● Work order: State how many lines in the entries below hold the string "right", and give nothing besides that number.

● Records contained in a dataset:
____________

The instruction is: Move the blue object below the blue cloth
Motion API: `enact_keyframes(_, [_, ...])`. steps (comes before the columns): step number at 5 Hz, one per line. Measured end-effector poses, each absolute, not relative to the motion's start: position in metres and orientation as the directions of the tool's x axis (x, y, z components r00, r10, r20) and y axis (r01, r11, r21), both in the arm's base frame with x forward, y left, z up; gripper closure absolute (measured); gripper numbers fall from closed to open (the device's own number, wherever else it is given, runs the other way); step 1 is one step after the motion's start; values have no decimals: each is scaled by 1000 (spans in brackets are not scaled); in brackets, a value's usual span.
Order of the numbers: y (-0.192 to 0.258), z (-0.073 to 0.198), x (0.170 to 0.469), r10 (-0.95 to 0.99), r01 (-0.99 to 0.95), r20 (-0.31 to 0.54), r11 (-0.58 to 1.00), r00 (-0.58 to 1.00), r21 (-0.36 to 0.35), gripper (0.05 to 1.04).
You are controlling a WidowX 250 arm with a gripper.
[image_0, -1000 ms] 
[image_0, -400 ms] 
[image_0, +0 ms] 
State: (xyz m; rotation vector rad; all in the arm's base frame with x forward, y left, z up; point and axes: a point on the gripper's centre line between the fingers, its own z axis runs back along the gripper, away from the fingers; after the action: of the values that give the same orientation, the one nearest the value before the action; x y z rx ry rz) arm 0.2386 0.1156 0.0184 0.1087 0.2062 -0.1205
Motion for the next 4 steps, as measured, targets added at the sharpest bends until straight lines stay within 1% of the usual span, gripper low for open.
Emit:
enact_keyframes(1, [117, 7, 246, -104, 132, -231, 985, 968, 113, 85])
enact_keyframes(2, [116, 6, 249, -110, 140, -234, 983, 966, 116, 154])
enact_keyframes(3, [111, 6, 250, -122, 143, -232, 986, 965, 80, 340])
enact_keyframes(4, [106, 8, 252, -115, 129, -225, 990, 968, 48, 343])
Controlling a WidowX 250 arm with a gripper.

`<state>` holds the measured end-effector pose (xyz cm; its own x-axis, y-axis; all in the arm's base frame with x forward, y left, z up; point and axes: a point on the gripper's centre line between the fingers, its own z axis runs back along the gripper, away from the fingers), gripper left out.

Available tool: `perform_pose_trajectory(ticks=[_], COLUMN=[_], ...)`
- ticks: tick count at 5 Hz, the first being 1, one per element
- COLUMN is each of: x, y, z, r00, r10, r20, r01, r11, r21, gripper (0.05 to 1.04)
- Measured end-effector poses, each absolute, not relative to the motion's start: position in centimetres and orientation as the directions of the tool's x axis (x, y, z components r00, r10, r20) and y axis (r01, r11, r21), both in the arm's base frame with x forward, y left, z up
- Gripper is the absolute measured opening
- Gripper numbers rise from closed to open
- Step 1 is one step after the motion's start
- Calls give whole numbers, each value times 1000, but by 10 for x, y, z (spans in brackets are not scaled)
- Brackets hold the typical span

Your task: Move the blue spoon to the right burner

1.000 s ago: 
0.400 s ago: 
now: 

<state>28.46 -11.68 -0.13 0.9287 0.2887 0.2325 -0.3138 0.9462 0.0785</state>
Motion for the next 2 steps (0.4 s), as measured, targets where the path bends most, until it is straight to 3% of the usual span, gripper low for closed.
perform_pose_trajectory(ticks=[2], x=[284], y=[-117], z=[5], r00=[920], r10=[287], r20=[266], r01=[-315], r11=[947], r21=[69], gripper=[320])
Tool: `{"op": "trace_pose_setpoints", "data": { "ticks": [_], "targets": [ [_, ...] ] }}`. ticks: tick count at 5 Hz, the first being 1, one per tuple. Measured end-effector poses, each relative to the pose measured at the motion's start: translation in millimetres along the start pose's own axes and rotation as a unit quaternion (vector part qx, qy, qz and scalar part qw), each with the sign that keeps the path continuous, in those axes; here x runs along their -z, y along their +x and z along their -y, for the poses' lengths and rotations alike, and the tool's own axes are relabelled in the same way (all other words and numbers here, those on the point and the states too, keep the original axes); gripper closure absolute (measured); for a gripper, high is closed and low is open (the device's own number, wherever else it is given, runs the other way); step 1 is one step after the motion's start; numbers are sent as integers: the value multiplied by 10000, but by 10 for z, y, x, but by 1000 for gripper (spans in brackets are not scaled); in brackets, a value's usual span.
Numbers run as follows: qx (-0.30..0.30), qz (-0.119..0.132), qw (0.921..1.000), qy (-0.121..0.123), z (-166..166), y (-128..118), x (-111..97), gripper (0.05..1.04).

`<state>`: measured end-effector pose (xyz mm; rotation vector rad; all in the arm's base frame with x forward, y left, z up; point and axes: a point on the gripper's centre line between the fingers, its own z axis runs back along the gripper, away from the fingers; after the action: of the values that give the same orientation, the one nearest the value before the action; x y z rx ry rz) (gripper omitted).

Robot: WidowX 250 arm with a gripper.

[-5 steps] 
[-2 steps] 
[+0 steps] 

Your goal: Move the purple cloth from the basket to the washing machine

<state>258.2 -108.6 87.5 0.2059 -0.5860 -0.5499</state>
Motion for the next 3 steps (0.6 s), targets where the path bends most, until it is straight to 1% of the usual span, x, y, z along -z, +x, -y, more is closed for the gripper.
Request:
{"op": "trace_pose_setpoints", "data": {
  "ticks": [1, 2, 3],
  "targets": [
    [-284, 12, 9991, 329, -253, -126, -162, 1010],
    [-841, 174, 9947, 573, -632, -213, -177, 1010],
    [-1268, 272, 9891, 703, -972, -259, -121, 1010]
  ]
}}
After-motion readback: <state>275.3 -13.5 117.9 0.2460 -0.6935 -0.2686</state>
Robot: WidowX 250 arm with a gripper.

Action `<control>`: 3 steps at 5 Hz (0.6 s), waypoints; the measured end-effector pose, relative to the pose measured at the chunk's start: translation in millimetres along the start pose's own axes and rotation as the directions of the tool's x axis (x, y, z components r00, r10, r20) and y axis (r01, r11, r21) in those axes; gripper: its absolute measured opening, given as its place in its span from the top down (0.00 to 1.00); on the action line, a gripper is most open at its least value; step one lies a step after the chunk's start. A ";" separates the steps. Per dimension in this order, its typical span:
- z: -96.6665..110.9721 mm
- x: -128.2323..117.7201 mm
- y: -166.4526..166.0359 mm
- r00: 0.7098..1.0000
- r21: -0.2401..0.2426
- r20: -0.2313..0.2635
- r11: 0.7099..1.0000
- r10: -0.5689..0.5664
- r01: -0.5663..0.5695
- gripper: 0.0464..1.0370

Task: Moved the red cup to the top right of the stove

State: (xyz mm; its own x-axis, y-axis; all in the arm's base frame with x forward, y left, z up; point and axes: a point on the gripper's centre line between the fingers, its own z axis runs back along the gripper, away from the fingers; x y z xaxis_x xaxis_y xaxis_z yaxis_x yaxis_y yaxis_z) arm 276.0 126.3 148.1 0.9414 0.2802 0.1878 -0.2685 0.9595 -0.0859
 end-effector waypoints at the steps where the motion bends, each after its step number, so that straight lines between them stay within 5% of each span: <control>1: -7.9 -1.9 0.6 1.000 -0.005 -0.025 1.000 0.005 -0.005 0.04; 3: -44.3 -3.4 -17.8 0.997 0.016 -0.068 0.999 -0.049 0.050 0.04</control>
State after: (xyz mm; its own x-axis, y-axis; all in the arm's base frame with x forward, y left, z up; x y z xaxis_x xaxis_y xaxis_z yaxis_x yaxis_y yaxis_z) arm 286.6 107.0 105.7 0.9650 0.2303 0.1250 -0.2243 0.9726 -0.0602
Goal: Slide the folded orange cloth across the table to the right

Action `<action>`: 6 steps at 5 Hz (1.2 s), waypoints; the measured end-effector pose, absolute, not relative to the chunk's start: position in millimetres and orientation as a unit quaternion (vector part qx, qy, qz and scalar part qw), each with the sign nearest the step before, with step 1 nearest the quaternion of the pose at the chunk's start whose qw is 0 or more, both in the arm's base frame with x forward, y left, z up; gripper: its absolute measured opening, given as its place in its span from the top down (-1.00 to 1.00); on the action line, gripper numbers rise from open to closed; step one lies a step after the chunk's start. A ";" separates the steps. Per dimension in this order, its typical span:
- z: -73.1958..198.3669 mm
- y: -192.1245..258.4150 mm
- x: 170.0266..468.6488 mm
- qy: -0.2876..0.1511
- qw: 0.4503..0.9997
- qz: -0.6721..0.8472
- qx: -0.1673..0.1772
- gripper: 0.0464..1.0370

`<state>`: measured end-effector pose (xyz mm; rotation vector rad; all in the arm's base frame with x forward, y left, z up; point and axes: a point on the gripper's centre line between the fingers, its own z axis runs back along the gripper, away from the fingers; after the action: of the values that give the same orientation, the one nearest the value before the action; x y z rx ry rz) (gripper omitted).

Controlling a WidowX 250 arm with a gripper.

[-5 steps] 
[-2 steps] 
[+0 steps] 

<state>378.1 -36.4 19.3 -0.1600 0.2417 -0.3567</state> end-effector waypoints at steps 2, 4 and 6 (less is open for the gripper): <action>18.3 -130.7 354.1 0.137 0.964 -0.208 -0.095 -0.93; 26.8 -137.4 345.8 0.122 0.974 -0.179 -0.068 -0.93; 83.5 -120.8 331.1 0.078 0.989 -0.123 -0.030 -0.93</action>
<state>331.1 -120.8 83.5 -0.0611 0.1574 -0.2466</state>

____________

● Solution to the exercise: 3